**Problem details:** Below are records; count how many of their lines contain the string "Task", and give only that number.

**Records to process:**

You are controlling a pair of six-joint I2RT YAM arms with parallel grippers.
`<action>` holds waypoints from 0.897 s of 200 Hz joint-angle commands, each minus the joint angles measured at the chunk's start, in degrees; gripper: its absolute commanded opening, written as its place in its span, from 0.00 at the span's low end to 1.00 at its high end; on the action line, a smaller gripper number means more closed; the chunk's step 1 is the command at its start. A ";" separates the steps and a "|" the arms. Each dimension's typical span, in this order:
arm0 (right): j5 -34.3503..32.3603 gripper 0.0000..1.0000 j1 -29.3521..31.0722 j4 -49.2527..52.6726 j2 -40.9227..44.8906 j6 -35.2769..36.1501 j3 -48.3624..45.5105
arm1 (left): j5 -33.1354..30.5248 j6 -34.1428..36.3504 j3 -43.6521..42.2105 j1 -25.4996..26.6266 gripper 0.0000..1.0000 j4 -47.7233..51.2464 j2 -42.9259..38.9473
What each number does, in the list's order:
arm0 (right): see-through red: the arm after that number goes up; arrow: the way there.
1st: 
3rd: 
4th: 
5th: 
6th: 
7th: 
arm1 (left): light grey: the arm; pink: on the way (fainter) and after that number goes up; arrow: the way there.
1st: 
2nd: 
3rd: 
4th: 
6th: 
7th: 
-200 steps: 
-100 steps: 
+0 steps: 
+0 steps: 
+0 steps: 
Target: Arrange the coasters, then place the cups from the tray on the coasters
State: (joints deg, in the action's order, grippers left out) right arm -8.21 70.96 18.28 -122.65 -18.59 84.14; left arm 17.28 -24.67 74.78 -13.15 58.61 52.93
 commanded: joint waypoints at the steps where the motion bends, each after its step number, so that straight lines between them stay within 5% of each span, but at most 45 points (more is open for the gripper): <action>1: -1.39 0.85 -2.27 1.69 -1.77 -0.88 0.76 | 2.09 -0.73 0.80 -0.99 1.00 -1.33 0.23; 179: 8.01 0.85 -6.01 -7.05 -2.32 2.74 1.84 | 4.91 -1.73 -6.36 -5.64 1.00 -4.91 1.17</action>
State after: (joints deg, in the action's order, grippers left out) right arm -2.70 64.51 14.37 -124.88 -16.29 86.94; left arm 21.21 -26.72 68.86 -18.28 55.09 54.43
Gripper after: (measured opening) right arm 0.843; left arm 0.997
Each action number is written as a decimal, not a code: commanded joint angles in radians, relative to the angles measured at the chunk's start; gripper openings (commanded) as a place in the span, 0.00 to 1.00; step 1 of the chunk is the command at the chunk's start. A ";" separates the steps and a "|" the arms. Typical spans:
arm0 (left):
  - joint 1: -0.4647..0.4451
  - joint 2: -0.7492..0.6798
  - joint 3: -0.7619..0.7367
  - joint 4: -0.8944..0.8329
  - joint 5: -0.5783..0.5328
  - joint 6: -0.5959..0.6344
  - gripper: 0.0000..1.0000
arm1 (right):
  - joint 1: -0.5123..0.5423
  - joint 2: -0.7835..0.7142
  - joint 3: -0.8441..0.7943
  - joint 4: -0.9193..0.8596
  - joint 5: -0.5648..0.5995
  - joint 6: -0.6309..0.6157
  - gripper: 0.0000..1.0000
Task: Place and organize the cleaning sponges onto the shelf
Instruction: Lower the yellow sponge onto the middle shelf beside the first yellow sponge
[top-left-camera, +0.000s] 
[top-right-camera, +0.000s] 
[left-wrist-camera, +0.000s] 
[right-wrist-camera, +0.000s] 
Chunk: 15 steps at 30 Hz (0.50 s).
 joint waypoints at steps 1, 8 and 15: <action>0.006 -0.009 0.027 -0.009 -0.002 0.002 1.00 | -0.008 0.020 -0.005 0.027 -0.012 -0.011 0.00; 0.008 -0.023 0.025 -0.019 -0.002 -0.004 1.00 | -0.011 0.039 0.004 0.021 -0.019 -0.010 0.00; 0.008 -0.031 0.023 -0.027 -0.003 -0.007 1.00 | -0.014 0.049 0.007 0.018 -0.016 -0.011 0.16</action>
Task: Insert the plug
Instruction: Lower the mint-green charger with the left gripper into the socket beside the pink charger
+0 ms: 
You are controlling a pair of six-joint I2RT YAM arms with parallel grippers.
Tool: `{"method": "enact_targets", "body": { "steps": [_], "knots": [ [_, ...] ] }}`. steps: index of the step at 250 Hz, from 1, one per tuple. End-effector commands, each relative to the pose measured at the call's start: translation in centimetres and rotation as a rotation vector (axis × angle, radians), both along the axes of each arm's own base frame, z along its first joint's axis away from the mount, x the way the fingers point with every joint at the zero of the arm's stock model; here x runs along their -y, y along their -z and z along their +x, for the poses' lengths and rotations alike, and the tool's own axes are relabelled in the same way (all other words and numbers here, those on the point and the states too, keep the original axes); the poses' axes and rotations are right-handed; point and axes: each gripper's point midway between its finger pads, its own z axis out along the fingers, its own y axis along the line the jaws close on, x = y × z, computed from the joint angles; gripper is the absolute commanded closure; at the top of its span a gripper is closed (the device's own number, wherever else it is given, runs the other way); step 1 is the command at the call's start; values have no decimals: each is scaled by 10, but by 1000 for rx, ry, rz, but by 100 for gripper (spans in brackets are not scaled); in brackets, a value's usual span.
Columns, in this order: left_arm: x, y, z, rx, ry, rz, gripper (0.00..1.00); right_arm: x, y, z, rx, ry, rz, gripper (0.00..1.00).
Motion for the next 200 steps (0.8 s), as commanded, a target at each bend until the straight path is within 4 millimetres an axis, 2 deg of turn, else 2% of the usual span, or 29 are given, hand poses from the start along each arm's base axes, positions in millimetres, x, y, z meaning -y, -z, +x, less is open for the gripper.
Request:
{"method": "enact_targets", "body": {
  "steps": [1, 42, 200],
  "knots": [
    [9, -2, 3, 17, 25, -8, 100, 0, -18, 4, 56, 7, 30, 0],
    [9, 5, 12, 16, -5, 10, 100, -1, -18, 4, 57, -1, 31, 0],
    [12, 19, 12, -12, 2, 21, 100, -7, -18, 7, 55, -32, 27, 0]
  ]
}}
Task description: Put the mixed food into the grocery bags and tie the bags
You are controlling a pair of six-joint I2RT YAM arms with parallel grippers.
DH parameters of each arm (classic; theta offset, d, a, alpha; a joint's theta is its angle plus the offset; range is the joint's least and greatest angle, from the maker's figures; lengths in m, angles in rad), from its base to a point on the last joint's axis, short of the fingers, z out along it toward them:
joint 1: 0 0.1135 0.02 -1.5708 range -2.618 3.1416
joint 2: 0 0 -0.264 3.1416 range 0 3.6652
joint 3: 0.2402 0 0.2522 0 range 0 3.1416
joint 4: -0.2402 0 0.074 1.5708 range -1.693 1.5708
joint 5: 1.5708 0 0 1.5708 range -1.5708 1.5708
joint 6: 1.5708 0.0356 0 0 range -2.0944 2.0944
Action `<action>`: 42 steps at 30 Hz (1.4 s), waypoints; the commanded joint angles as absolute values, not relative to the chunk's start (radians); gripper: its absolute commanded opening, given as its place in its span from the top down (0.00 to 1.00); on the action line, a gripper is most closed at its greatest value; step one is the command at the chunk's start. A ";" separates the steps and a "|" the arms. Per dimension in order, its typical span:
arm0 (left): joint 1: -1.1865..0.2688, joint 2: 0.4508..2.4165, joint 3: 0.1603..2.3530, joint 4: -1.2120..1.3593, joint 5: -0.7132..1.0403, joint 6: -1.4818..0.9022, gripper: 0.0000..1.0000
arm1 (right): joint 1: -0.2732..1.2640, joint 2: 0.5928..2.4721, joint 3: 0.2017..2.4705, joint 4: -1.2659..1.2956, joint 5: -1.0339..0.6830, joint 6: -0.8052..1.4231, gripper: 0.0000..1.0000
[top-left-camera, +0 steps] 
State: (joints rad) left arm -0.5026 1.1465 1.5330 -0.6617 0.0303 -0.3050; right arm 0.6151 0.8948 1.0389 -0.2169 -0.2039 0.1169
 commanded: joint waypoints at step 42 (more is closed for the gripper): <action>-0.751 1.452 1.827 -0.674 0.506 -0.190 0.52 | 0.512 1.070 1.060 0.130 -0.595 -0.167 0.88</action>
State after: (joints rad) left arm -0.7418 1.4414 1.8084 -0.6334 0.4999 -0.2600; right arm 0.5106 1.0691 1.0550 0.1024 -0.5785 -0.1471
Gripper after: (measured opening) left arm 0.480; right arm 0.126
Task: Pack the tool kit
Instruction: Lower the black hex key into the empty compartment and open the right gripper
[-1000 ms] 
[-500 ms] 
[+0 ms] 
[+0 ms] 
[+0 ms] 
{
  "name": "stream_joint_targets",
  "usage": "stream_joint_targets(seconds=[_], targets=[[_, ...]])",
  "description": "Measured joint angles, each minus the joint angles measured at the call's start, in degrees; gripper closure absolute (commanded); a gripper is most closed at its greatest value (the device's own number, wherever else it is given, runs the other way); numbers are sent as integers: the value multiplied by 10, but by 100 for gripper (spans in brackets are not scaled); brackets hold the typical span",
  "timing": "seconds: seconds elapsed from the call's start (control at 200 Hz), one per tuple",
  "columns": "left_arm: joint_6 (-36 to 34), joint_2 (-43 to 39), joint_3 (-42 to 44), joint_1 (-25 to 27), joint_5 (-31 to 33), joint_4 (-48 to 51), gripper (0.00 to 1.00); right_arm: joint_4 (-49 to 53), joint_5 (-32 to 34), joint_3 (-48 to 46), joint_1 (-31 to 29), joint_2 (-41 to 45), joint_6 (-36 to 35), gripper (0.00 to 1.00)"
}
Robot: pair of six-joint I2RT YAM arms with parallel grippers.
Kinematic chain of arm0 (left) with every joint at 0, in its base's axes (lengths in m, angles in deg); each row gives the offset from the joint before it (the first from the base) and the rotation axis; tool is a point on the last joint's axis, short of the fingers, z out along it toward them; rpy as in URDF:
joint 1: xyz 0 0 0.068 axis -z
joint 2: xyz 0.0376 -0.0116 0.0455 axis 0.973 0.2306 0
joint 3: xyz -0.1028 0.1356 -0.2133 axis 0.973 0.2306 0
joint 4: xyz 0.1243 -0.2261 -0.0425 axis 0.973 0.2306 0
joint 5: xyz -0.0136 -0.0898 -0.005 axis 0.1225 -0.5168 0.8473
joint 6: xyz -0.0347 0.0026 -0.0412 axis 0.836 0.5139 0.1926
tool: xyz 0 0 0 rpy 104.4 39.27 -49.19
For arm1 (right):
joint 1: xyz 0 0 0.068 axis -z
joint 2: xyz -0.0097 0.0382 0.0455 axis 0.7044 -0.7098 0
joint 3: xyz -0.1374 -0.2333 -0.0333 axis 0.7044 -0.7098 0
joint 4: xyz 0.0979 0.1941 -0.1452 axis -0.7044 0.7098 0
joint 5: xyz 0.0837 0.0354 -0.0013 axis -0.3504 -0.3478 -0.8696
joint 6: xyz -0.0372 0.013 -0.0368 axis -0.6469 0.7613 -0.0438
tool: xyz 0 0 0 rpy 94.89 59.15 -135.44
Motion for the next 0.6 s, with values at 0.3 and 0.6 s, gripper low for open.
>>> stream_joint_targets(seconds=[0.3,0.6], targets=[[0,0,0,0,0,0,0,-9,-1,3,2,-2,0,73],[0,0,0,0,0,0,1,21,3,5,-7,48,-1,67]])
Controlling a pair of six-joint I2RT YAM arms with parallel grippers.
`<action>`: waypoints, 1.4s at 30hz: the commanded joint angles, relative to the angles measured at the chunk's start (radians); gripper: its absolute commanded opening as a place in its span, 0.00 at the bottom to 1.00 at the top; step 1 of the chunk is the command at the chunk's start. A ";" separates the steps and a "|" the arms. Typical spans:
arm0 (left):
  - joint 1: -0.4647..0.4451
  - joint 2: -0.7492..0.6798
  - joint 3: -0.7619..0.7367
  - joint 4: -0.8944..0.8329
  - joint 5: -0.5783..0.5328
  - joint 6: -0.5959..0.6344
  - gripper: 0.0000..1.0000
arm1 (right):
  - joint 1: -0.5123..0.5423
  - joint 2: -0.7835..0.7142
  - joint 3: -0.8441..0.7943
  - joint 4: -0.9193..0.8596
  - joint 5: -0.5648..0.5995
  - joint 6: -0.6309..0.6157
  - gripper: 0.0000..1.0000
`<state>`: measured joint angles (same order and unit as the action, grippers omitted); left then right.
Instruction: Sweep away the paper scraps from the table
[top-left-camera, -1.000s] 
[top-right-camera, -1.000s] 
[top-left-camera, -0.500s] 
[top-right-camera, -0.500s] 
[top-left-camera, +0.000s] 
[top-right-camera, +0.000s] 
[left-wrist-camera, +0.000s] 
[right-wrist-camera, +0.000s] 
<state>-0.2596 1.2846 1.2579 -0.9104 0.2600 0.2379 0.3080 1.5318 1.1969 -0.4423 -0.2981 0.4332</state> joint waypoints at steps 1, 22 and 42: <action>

**Solution below:** 4